From I Thought Everybody Was Equal
When parents come to pick you up from school, my mum would have her Ukrainian headscarf wrapped round her head, and she would look like a peasant but everybody else had just their head bouffanted up. They were dressed up, whereas my mum would have a big coat, boots on and the headscarf. Not that I was conscious of it at the time, but I was starting to notice the difference with other parents.
From Tension
There were some white lads and there were some Asian lads who were kind of eyeballing each other and one of the white lads had a knife. One of these Asian lads tried to stop it, tried to calm it down and he was the one that got killed.

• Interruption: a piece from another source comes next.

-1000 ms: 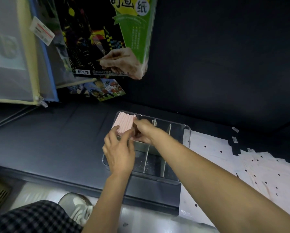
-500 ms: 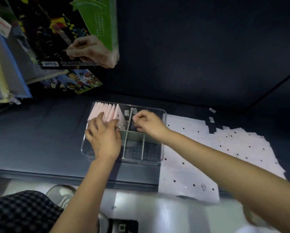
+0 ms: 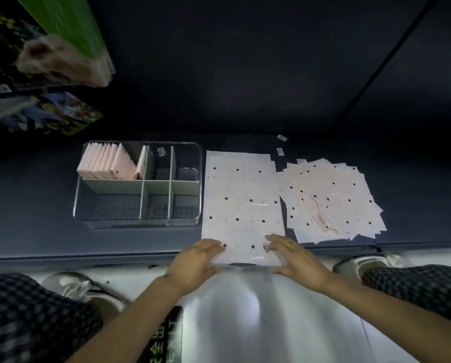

From Watching MTV Illegally
Seeing what people have to live through in Iran has definitely made me realise people in this country don’t know what they are complaining about when they complain that their freedom is limited. They complain about the government and they complain about the society. They have no idea what other people have to live through. Comparatively speaking you can do anything in this country.
From Feud
You know why we came to England? Because my mother and mother-in-law family have a blood feud. You know what that means? It means that one family kill somebody and my family have to kill somebody too. Then the first family have to kill another one. It is a long time and that’s why we came out. My husband say, ‘I have only got one son, when he is growing up, I don’t want anyone to kill him.’ About forty-five people in our families killed. My six uncles: all dead by blood feud. When we told Home Office, they didn’t believe us.
From Boss Man
We work, we come home, we make food, we eat food and we sleep. Then we wake and if we have work, we go work. If no work, then we look for work. Everything is about work.